Une infection préalable par un autre virus, le cytomégalovirus, mais aussi la diversité génétique des populations humaines jouent un rôle dans les réactions immunitaires variables au Covid-19, selon une étude publiée mercredi dans la revue Nature.
Des scientifiques français (Institut Pasteur, CNRS, Collège de France), épaulés par des chercheurs internationaux, ont étudié les variations des réponses immunitaires au SARS-CoV-2 en fonction des origines. Ils ont exposé au virus des cellules sanguines immunitaires obtenues à partir de 222 donneurs sains d’Afrique centrale, d’Europe de l’Ouest et d’Asie de l’Est.
Par séquençage de l’ARN de cellules uniques, ils ont analysé les réponses au SARS-CoV-2 de 22 types de cellules sanguines et combiné ces résultats à des informations sérologiques et génétiques concernant les mêmes individus. Les scientifiques ont ainsi identifié environ 900 gènes au comportement différent selon les populations. Des variations principalement dues, d’après eux, à la composition cellulaire du sang.
Or, parmi les facteurs influant sur ces différences cellulaires, figure l’exposition au cytomégalovirus (infection, généralement inoffensive, de la famille des herpès). 99% de la population d’Afrique centrale est séropositive pour le cytomégalovirus, contre 50% de celle d’Asie de l’Est et 32% des Européens.
Une infection latente par le cytomégalovirus pourrait ainsi accroître le risque de sévérité du Covid.
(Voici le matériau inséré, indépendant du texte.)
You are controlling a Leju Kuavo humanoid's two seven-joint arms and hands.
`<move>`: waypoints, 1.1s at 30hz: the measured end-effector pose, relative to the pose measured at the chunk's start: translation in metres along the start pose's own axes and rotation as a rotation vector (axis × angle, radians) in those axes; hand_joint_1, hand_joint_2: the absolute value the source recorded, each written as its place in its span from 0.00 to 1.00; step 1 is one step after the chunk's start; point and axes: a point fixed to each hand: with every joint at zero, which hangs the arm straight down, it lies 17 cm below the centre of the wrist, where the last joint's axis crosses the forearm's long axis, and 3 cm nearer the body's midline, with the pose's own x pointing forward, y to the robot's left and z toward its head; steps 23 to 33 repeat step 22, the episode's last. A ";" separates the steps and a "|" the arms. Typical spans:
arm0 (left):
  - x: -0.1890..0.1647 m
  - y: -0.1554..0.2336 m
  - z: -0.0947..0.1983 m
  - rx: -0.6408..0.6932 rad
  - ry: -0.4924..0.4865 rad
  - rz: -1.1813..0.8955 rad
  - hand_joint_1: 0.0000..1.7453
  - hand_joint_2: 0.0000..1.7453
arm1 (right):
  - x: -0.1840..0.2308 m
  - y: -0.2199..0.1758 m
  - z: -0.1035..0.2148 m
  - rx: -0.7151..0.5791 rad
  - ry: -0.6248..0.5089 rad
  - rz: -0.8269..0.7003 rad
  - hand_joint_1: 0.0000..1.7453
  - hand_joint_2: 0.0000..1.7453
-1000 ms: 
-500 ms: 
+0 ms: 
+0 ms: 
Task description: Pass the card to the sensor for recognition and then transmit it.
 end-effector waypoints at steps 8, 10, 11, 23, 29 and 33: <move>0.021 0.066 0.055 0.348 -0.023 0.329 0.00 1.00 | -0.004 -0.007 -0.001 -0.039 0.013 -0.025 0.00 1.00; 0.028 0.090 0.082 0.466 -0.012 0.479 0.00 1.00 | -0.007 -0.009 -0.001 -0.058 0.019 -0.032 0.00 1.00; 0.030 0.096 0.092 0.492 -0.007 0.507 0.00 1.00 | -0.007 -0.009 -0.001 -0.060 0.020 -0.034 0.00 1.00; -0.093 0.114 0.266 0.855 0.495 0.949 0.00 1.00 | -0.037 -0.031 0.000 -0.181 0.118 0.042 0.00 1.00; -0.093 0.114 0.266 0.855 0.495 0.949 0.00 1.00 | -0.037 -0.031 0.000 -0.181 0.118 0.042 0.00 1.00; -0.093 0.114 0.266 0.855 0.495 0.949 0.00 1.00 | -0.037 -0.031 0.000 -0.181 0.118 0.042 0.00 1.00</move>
La singularité génétique joue aussi: elle contrôle l’expression d’environ 1.200 gènes face au Covid, selon l’étude. Ainsi, «la sélection naturelle a influencé les réponses immunitaires actuelles au SARS-CoV-2, en particulier chez les personnes d’origine est-asiatique, où les coronavirus ont engendré de fortes pressions de sélection il y a environ 25.000 ans», selon Maxime Rotival (Pasteur), co-auteur principal avec Lluis Quintana-Murci. L’étude établit aussi un lien entre une part d’héritage préhistorique et les disparités immunitaires.
Entre 1,5 et 2% des gènes des Européens et des Asiatiques sont issus de Néandertal. En comparant certains de leurs résultats et le génome issu de Néandertal, les scientifiques ont découvert des dizaines de gènes qui affectent les mécanismes antiviraux et résultent d’anciens croisements entre Néandertaliens et Homo sapiens.
Ces travaux sont une nouvelle illustration des apports de la génétique pour comprendre la pandémie. Encore mi-juillet, une étude dans Nature a montré que les personnes porteuses d’un certain variant génétique ont deux fois plus de chances de ne pas tomber malades lorsqu’elles contractent le Covid-19. La paléogénétique confirme aussi son intérêt. En 2020, deux ans avant son Nobel de médecine, le Suédois Svante Paabo avait mis en évidence, avec d’autres chercheurs, la présence d’une portion particulière d’ADN, héritée de l’homme de Néandertal, chez les malades les plus graves du Covid. Cette portion d’ADN est plus fréquente chez des populations issues d’Asie du Sud.